Every entry below is to be copied exactly, with nothing omitted.

*** Opening of Excerpted records ***

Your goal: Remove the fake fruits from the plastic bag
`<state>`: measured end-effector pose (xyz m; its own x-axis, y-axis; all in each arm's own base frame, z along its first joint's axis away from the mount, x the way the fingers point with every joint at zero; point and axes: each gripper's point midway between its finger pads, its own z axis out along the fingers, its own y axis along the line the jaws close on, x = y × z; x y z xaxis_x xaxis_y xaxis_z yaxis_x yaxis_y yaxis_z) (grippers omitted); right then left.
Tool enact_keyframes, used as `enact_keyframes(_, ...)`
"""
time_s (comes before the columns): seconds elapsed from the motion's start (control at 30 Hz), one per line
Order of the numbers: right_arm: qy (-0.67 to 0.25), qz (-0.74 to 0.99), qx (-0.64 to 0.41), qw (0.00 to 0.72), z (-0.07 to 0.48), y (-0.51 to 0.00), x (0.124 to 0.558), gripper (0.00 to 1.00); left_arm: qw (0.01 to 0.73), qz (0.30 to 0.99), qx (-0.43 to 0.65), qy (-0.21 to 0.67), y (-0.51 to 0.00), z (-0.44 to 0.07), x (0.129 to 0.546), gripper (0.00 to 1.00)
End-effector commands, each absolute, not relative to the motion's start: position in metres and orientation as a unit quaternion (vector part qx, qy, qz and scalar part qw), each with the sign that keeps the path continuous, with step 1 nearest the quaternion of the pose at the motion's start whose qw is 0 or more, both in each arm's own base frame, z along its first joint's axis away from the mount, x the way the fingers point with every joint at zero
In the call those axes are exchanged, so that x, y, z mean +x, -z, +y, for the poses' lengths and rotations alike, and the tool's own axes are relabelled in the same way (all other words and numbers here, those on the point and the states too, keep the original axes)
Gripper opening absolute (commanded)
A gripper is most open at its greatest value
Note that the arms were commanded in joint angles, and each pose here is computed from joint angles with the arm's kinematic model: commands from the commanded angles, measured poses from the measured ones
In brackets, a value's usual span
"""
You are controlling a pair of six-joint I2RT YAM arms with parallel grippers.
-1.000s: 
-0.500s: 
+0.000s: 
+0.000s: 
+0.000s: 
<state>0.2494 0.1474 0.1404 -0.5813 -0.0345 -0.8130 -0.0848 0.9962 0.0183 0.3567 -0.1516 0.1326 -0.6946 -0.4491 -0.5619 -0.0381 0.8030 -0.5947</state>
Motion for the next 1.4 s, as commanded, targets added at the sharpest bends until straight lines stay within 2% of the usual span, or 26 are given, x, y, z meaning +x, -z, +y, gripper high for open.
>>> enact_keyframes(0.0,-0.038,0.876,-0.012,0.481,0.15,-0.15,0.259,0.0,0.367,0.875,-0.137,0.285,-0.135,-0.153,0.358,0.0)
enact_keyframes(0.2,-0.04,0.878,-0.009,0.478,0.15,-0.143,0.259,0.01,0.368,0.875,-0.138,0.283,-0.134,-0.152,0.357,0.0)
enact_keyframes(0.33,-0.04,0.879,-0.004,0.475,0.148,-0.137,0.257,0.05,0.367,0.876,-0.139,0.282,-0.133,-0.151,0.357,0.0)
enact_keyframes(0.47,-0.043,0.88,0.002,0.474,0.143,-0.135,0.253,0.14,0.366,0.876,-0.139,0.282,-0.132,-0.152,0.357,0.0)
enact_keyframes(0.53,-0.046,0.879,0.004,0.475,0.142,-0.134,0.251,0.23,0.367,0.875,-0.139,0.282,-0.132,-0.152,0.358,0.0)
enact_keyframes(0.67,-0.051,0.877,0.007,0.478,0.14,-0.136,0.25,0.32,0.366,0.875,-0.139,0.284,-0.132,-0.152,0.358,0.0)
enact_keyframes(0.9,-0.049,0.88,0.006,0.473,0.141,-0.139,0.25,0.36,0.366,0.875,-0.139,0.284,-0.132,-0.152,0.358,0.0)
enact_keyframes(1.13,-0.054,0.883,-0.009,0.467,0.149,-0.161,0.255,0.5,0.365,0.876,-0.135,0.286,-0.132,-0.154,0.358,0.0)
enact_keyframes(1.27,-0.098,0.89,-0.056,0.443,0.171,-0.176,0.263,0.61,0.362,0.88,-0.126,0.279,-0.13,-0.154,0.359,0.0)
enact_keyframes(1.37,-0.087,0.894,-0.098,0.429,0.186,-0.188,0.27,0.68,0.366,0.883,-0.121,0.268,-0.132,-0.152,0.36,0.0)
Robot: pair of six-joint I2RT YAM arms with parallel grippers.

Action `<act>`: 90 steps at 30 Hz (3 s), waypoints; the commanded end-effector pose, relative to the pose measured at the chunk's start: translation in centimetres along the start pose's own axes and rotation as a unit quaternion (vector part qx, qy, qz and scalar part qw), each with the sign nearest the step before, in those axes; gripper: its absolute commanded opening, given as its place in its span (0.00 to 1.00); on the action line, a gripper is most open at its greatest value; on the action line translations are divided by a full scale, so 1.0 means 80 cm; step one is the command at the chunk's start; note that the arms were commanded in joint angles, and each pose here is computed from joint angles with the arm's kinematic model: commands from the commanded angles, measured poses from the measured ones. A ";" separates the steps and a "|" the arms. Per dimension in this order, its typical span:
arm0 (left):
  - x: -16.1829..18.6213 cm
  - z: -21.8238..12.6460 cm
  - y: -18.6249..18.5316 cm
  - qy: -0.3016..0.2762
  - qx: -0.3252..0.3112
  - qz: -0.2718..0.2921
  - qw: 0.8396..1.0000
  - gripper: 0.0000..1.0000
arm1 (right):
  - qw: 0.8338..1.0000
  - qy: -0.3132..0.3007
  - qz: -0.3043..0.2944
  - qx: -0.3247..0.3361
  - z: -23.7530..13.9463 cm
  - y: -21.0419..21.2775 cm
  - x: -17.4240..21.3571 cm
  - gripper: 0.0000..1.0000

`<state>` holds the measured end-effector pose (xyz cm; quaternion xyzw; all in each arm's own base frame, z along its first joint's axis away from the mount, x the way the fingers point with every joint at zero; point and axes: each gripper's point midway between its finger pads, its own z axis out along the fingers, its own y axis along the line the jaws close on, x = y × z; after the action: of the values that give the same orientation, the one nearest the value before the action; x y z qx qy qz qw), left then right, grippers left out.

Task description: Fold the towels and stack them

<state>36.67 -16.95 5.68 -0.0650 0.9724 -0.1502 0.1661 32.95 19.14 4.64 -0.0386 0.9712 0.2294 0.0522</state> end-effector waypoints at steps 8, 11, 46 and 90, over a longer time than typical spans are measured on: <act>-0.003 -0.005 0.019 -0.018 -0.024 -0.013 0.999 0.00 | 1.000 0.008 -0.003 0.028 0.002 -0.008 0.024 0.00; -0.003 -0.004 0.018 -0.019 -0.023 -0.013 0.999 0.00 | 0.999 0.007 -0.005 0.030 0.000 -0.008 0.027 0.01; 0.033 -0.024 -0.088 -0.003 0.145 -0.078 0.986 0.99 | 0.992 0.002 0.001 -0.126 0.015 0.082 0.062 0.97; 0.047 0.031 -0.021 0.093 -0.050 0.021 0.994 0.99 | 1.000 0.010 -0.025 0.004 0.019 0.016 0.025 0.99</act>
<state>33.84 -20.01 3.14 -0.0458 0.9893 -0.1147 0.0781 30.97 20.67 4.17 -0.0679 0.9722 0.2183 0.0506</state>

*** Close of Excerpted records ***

# Exercise response
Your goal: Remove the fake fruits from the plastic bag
`<state>`: measured end-effector pose (xyz m; its own x-axis, y-axis; all in each arm's own base frame, z along its first joint's axis away from the mount, x the way the fingers point with every joint at zero; point and axes: each gripper's point midway between its finger pads, its own z axis out along the fingers, its own y axis along the line the jaws close on, x = y × z; x y z xaxis_x xaxis_y xaxis_z yaxis_x yaxis_y yaxis_z) (grippers omitted); right then left.
Tool enact_keyframes, used as `enact_keyframes(_, ...)`
"""
time_s (comes before the columns): seconds elapsed from the motion's start (control at 30 Hz), one per line
Order of the numbers: right_arm: qy (-0.67 to 0.25), qz (-0.74 to 0.99), qx (-0.64 to 0.41), qw (0.00 to 0.72), z (-0.07 to 0.48), y (-0.51 to 0.00), x (0.124 to 0.558), gripper (0.00 to 1.00); left_arm: qw (0.01 to 0.73), qz (0.30 to 0.99), qx (-0.43 to 0.65), qy (-0.21 to 0.67), y (-0.51 to 0.00), z (-0.44 to 0.07), x (0.129 to 0.546), gripper (0.00 to 1.00)
End-effector commands, each absolute, not relative to the motion's start: position in metres and orientation as a unit quaternion (vector part qx, qy, qz and scalar part qw), each with the sign that keeps the path continuous, with step 1 nearest the quaternion of the pose at the motion's start whose qw is 0 or more, both in each arm's own base frame, z along its first joint's axis away from the mount, x the way the fingers point with every joint at zero
In the call those axes are exchanged, so that x, y, z mean +x, -z, +y, for the poses' lengths and rotations alike, and the tool's own axes are relabelled in the same way (all other words and numbers here, those on the point and the states too, keep the original axes)
Gripper opening absolute (commanded)
A gripper is most open at its greatest value
Note that the arms were commanded in joint angles, and each pose here is computed from joint angles with the arm's kinematic model: commands from the commanded angles, measured poses from the measured ones
In brackets, a value's usual span
"""
You are controlling a pair of six-joint I2RT YAM arms with parallel grippers.
-1.000s: 
-0.500s: 
+0.000s: 
+0.000s: 
+0.000s: 
<state>0.2494 0.1474 0.1404 -0.5813 -0.0345 -0.8130 -0.0848 0.9962 0.0183 0.3567 -0.1516 0.1326 -0.6946 -0.4491 -0.5619 -0.0381 0.8030 -0.5947</state>
Motion for the next 1.4 s, as commanded, targets added at the sharpest bends until straight lines stay within 2% of the usual span, or 26 are given, x, y, z meaning +x, -z, +y, gripper high for open.
>>> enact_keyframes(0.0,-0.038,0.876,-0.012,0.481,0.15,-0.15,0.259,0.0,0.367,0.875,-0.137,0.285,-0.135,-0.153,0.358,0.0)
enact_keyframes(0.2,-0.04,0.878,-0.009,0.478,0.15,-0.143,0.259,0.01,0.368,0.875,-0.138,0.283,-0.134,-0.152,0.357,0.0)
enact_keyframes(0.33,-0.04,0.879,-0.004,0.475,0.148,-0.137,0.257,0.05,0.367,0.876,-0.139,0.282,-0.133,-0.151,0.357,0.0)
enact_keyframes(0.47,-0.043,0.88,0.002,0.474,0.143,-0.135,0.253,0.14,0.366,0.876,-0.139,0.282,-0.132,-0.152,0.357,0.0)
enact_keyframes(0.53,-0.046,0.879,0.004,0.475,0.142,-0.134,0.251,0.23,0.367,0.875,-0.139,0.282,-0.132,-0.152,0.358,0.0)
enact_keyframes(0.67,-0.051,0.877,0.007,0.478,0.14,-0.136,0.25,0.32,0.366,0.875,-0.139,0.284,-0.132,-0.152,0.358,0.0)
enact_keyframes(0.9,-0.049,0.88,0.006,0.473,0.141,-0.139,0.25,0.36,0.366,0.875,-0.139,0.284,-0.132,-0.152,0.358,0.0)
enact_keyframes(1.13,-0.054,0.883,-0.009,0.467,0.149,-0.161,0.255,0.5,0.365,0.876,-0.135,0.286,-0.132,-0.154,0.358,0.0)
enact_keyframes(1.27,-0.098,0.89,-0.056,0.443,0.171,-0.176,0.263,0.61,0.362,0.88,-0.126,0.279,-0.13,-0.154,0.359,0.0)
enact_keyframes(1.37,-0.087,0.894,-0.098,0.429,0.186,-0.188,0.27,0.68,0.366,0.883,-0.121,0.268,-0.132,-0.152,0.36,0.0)
Robot: pair of six-joint I2RT YAM arms with parallel grippers.

Action `<act>`: 90 steps at 30 Hz (3 s), waypoints; the commanded end-effector pose, relative to the pose measured at the chunk's start: translation in centimetres along the start pose's own axes and rotation as a unit quaternion (vector part qx, qy, qz and scalar part qw), each with the sign nearest the step before, in those axes; gripper: its absolute commanded opening, given as its place in its span (0.00 to 1.00); on the action line, a gripper is most open at its greatest value; on the action line translations are divided by a full scale, so 1.0 means 80 cm; step one is the command at the chunk's start; note that the arms were commanded in joint angles, and each pose here is computed from joint angles with the arm's kinematic model: commands from the commanded angles, measured poses from the measured ones. A ";" separates the steps and a "|" the arms. Per dimension in this order, its typical span:
arm0 (left):
  - x: -16.1829..18.6213 cm
  - z: -21.8238..12.6460 cm
  - y: -18.6249..18.5316 cm
  - qy: -0.3016..0.2762
  - qx: -0.3252..0.3112
  - qz: -0.2718..0.2921
  - qw: 0.8396..1.0000
  - gripper: 0.0000..1.0000
arm1 (right):
  - qw: 0.8338..1.0000
  - qy: -0.3132..0.3007
  - qz: -0.3043..0.2944
  - qx: -0.3247..0.3361
  - z: -23.7530..13.9463 cm
  - y: -21.0419..21.2775 cm
  - x: -17.4240..21.3571 cm
  - gripper: 0.0000..1.0000

`<state>` holds the measured end-effector pose (xyz cm; quaternion xyzw; all in each arm's own base frame, z along its first joint's axis away from the mount, x the way the fingers point with every joint at zero; point and axes: each gripper's point midway between its finger pads, its own z axis out along the fingers, its own y axis along the line the jaws close on, x = y × z; after the action: of the values that give the same orientation, the one nearest the value before the action; x y z qx qy qz qw), left then right, grippers left out.

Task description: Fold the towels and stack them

<state>36.67 -16.95 5.68 -0.0650 0.9724 -0.1502 0.1661 32.95 19.14 4.64 -0.0386 0.9712 0.2294 0.0522</state> end-effector waypoints at steps 8, 11, 46 and 90, over a longer time than typical spans are measured on: <act>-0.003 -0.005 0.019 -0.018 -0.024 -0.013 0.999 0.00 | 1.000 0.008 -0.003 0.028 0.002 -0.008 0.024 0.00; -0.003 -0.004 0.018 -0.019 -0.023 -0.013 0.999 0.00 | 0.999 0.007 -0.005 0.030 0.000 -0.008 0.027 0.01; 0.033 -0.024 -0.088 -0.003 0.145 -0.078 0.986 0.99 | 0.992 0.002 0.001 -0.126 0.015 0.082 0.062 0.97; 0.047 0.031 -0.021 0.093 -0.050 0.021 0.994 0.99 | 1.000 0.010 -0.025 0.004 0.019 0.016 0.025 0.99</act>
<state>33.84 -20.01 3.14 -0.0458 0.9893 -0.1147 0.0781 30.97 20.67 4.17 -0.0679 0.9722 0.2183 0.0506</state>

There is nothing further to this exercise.